Anti-Japanese discrimination was widespread in the United States long before the war, as exemplified by immigration restrictions the government imposed upon the Japanese (as well as other Asians).
However, the bombing of Pearl Harbor in Hawaii by the Imperial Japanese military threw that animosity into overdrive that lasted well after the second world war.
About 120,000 Japanese-Americans were rounded up into internment camps during the war, while propaganda was mass- produced that depicted the Japanese as subhuman and extremely cruel and depraved.
(Excerpt) Read more at ibtimes.com ...
“... Prisoners took over the camp and organized, sending out scouting patrols that eventually met up with Americans on the ground near Nagasaki, through which the camps prisoners that could travel then evacuated by ship. ...”
Additionally, Imperial Japan maintained a large number of POW camps in Korea and mainland China. Word among US forces then preparing for invasion of the Home Islands, was that the Imperial government had already let the Allies know (by informal back-channel diplomatic contacts, one surmises) that the moment the first Allied soldier set one foot on the Home Islands, every last POW would be put to the sword.

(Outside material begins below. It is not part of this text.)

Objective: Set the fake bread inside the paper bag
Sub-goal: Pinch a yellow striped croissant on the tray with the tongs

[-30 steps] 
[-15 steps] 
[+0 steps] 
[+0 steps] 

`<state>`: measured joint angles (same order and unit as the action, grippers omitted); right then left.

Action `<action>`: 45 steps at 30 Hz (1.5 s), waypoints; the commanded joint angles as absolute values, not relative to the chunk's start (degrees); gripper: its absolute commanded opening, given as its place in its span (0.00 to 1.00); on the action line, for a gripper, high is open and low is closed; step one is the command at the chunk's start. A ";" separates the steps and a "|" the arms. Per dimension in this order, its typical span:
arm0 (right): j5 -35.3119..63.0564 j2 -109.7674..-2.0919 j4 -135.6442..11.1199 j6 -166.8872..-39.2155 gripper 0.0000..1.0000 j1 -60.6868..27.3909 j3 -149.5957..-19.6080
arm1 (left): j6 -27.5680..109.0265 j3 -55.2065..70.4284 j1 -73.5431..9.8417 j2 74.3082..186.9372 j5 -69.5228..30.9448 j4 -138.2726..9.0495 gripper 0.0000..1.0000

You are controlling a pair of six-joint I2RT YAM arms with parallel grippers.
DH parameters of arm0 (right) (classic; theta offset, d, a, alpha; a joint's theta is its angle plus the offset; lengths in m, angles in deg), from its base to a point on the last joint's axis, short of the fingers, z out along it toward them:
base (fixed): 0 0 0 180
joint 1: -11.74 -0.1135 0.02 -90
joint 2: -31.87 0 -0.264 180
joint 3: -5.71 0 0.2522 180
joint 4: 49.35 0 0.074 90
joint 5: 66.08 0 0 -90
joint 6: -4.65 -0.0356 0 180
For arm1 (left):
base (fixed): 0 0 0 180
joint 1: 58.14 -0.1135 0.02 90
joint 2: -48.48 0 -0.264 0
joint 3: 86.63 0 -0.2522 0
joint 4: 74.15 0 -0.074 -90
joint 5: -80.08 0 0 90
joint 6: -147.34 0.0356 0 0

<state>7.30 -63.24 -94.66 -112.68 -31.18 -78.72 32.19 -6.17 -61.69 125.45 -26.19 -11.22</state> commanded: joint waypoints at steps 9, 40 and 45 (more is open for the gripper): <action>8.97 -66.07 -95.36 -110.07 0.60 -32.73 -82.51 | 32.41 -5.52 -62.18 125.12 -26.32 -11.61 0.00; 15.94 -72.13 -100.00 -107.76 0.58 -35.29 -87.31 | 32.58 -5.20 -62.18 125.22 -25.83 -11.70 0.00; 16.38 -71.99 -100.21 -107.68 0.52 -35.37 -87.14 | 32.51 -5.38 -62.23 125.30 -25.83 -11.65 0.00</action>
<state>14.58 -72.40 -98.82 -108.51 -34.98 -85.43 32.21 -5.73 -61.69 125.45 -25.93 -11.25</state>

The precipitous surrender evidently caught would-be POW executioners by surprise. But the Imperial Japanese were not above playing the victims even then: all camp guards and administrators outside the Home Islands instantly cut off what spare rations the POWs had been getting, stopped every bit of meager support and care they’d been providing. Allied authorities, properly alarmed, made vigorous protests but were told by Japanese counterparts, “Hey, we just surrendered to you. We’re the victims here! These people aren’t our problem. You figure it out.”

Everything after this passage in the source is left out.